In 2018, Oklahoma became the 11th state to call for at least 20-hours of work for families on the state-run health care.
Former Gov. Mary Fallin issued an executive order telling the Oklahoma Health Care Authority to begin work on how to move forward with the plan. The proposal was approved by the federal government late last year.
The state-run Medicaid program, known as SoonerCare covers roughly 789,000 people, or about 1 in 5 Oklahomans.
Work requirements have been criticized by doctors and health care providers alike who say if parents can't work, it could force families to lose vital access to care. One of the most-dire and the most recent prediction came from a new study from Georgetown University’s Center for Children and Families which estimated as many as 13,000 Oklahomans could lose coverage.
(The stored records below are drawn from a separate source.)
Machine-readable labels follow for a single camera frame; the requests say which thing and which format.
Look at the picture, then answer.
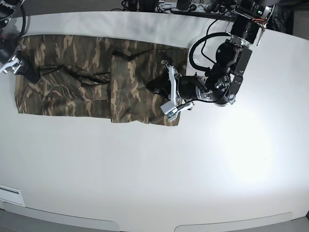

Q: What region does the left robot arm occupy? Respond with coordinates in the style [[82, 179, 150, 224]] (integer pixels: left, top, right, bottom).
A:
[[177, 0, 277, 110]]

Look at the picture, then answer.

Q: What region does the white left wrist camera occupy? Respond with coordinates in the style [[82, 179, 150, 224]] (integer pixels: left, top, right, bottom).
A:
[[160, 60, 194, 122]]

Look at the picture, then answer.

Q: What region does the black cable clutter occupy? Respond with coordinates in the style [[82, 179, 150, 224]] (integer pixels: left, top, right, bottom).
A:
[[116, 0, 237, 18]]

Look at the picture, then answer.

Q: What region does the camouflage T-shirt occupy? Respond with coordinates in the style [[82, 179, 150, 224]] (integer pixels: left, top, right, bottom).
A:
[[14, 35, 188, 126]]

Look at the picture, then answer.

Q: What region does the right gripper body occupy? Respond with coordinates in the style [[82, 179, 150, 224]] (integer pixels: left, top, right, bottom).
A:
[[0, 54, 24, 74]]

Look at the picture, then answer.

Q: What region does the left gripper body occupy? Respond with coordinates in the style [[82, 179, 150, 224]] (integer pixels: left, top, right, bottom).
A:
[[176, 75, 212, 102]]

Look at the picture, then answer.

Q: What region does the white label plate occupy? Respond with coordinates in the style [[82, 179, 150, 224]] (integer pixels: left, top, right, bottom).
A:
[[0, 185, 25, 207]]
“The new work reporting requirements would predominantly affect Oklahoma’s poorest mothers,” the study’s authors wrote. “The impact could hit hardest in Oklahoma’s small towns and rural communities, where parents are more likely to receive Medicaid and where jobs are harder to find.”
Officials at the OHCA have repeatedly pushed back on the estimates outlined in the study, calling the numbers premature. Katelynn Burns from the OHCA said because the agency doesn’t know the official exemptions list they have no way to have an accurate estimate of how many people work requirements could affect. Despite that, the authority is still tasked with moving forward with the requirements.
“At this point in time until we know what the exemption list looks like, who this will and will not affect, we can't really speculate as to how many people it can affect,” Burns said.
The OHCA is currently in a “cool down period” after public comment ended Jan. 18. The agency is awaiting further direction from the federal Centers for Medicaid and Medicare Services before the requirements officially go into place.
Another potential change for patients is a state plan to clean up Medicaid rolls by sending letters to patients to check the accuracy of names and addresses. If the letters can't be delivered or aren't returned, a patient could lose coverage. Homeless advocates and rural hospitals are all voicing concern. and in one of the harshest rebukes a top official for the Oklahoma Hospital Association called the proposal "A bad idea" in public comments.
Officials with the Oklahoma Health Care Authority also tasked with this rollout said they have a plan in case a letter can't be delivered.
“We'll follow it up with a phone call we will make an effort to reach out to them to try to update their address and get the correct information,” Burns said adding emails would also be sent to patients if an email address is available.
Burns and other officials at OHCA stressed the importance of patients, hospitals and health care providers to work together to make sure they’re Medicaid and Medicare information is up to date.
The proposal to send out the letters still needs approval from the OHCA Board. The next meeting is Feb. 14.